Has a predilection for murdering small animals—”

“He just happens to have outside interests, okay? It’s called a hobby. Which is more than I can say for you.”

“I have outside interests.”

“Such as?”

“Such as...” Mish searched, twirling a piece of hair between her thumb and forefinger. “Shopping.”

“That so doesn’t count.”

“Skiing.”

“One trip to Whistler with an ex-boyfriend six winters ago? Come on.”

Mish looked at the ceiling and bit her lip. “I read.”

“Being able to read is different from actually reading.”

Mish opened her mouth.

“And magazines don’t count.”

She closed it.

“Well, I give him points for the family spread,” said Mish. “I just wish you were dating his brother instead.”

“Mish, could you please not—”

Barnaby walked in carrying their bags and a few paper grocery bags and caught Meredith mid-hiss.

“Am I interrupting?” he asked, setting down their duffel bags and the groceries and removing a can of beer.
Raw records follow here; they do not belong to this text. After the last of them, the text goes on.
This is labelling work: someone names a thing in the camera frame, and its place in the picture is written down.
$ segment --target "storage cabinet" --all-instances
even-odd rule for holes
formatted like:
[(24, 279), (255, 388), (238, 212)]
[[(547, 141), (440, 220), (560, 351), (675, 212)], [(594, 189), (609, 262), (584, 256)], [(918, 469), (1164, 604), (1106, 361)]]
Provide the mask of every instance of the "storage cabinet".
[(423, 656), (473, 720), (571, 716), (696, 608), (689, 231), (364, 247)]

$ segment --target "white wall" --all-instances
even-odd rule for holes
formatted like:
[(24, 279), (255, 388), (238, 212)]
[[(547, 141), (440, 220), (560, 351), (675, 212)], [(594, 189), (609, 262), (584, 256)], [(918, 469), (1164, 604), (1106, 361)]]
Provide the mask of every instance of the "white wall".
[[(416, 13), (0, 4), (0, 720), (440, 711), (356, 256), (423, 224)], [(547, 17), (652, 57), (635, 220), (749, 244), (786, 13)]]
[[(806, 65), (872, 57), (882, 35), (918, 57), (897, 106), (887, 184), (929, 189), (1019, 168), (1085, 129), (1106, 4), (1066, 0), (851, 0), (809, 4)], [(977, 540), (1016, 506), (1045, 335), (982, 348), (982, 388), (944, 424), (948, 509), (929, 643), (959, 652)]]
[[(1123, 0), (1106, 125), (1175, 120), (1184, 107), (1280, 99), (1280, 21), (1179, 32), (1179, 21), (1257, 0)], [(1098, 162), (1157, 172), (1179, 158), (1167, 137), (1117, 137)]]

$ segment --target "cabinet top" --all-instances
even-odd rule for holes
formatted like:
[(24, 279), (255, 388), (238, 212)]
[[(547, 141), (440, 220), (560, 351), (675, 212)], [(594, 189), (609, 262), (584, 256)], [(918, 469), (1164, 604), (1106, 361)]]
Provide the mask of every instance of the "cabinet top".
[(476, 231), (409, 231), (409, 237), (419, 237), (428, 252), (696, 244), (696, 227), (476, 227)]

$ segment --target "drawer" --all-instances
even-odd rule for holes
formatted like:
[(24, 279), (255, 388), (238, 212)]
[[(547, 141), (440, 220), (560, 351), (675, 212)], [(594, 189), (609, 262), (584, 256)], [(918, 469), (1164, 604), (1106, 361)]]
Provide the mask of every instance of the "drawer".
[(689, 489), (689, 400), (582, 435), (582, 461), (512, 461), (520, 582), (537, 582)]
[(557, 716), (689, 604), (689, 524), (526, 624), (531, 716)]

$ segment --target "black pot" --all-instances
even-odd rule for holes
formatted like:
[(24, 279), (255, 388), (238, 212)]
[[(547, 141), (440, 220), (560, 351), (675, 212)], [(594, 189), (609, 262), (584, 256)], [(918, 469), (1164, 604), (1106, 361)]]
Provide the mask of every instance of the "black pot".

“Of course not,” Mish chirped.

Meredith shot her a poison look.

“We were just saying what a lovely place you have here. When exactly was it built?”

“The main cottage was constructed in the mid-seventeen hundreds, and then the kitchen and bathroom were added on about a century
later. I’m afraid it’s rather a mess.” He reached down and tried to push a bit of polyester stuffing back into a slash in
the sofa cushion, but it kept popping out the other side. Finally he gave up and walked over to the stove.

“Would you like a cup of tea?”

Mish and Meredith accepted, and once they had drunk it, Barnaby showed them to their separate rooms.